L’industria cinematografica piemontese continua a dimostrare una solidità che va ben oltre il valore culturale delle produzioni, rivelandosi un vero e proprio motore economico per il territorio. Un sistema cresciuto con costanza negli ultimi anni, capace di attrarre grandi produzioni internazionali e di consolidare una filiera locale che oggi rappresenta un punto di riferimento nel panorama audiovisivo italiano.
Secondo un’analisi riportata da Il Sole 24 Ore, il comparto del cinema e dell’audiovisivo in Piemonte genera ricadute economiche per circa 52 milioni di euro. Un dato che evidenzia l’efficacia di un modello costruito in oltre venticinque anni di lavoro, fondato su una rete produttiva completa e su una stretta collaborazione tra istituzioni, professionisti e strutture dedicate. Al centro di questo ecosistema c’è l’attività della Film Commission Torino Piemonte, affiancata da hub produttivi come Lumiq e Docks Dora, che contribuiscono a rendere il territorio competitivo anche sul piano infrastrutturale.
I numeri restituiscono la dimensione di un settore ormai maturo: circa 500 professionisti attivi nel cinema e nell’audiovisivo, 400 imprese guidate da under 35, un centinaio di società di produzione e oltre 300 aziende di servizi. Ogni anno si contano intorno ai 100 mila contratti di lavoro, mentre le produzioni che transitano in regione sono circa 200, con più di 1.200 giornate di riprese e una media di quattro set al giorno distribuiti lungo tutto l’anno tra film, serie, documentari e spot pubblicitari.
Il sostegno pubblico rappresenta un elemento chiave di questo equilibrio. Sempre secondo Il Sole 24 Ore, il contributo regionale al settore oscilla tra i 7 e gli 8 milioni di euro annui, includendo anche la parte creativa. Attraverso i fondi di sviluppo vengono finanziati circa sessanta titoli, un dato che testimonia la continuità dell’intervento e la volontà di sostenere non solo l’attrattività del territorio, ma anche la crescita di nuovi progetti e talenti.
Torino, in particolare, si conferma come uno dei set più versatili d’Italia. Negli ultimi anni ha ospitato produzioni internazionali di grande richiamo come Fast X, oltre a film d’autore e serie televisive che spaziano dal period drama alla fiction contemporanea.
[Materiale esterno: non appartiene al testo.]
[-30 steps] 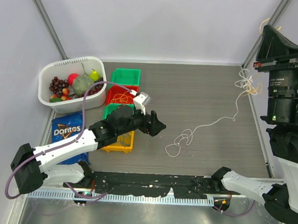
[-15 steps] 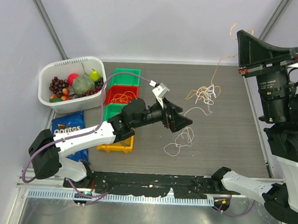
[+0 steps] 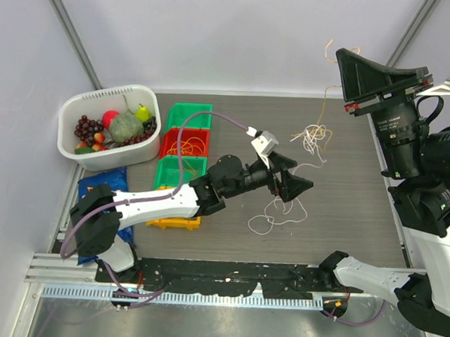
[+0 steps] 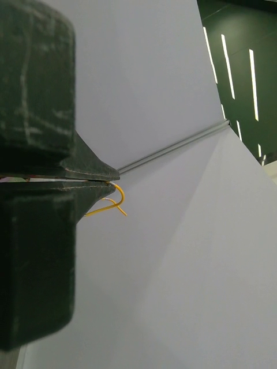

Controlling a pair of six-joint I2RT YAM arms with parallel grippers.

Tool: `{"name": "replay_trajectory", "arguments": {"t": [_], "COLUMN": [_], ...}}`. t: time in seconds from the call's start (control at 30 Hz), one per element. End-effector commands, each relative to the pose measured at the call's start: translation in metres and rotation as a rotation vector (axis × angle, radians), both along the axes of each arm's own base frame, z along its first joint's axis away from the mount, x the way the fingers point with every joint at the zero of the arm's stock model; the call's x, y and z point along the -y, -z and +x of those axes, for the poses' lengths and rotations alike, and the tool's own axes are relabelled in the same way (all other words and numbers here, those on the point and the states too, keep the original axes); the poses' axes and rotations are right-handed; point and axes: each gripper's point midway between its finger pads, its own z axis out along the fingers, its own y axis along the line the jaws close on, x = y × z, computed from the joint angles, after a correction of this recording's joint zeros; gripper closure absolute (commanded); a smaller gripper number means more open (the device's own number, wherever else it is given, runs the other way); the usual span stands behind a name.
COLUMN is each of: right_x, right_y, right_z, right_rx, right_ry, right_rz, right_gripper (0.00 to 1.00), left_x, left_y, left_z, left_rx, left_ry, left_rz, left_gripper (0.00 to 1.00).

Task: Untangle the cables

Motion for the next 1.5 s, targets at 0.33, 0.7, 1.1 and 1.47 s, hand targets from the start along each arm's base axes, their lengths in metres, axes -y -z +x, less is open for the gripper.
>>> {"name": "replay_trajectory", "arguments": {"t": [0.33,0.7,1.1,1.47], "right_x": [-0.007,-0.014,-0.016,-0.010], "right_y": [-0.012,-0.001,-0.002,-0.004], "right_z": [-0.014,-0.011,-0.011,-0.013], "right_rx": [0.035,0.011,0.012,0.024], "right_ry": [-0.091,-0.120,-0.132,-0.107], "right_rz": [0.059,0.054,0.059,0.061], "right_gripper": [0.99,0.99,0.99,0.99], "left_x": [0.012,0.002,0.021,-0.022], "left_y": [-0.051,-0.073,-0.072,-0.054], "left_z": [0.048,0.050,0.032,0.026], "left_rx": [0.110,0.144,0.137,0.055], "left_ry": [-0.293,-0.330,-0.197,-0.259], "left_rz": [-0.150,-0.265,-0.278,-0.286], "left_gripper": [0.12,0.30,0.55,0.34]}}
La città ha spesso “interpretato” altre metropoli, da Roma a Parigi, fino a San Francisco, dimostrando una flessibilità scenografica che la rende particolarmente appetibile per le produzioni straniere. E all’orizzonte si profila anche un ritorno simbolico alle origini, con Torino pronta a raccontare se stessa nel prossimo film di Marco Bellocchio dedicato alla vita di Sergio Marchionne.
Un percorso che, come emerge dall’analisi, conferma il Piemonte come un caso virtuoso in cui cinema, economia e territorio continuano a crescere insieme.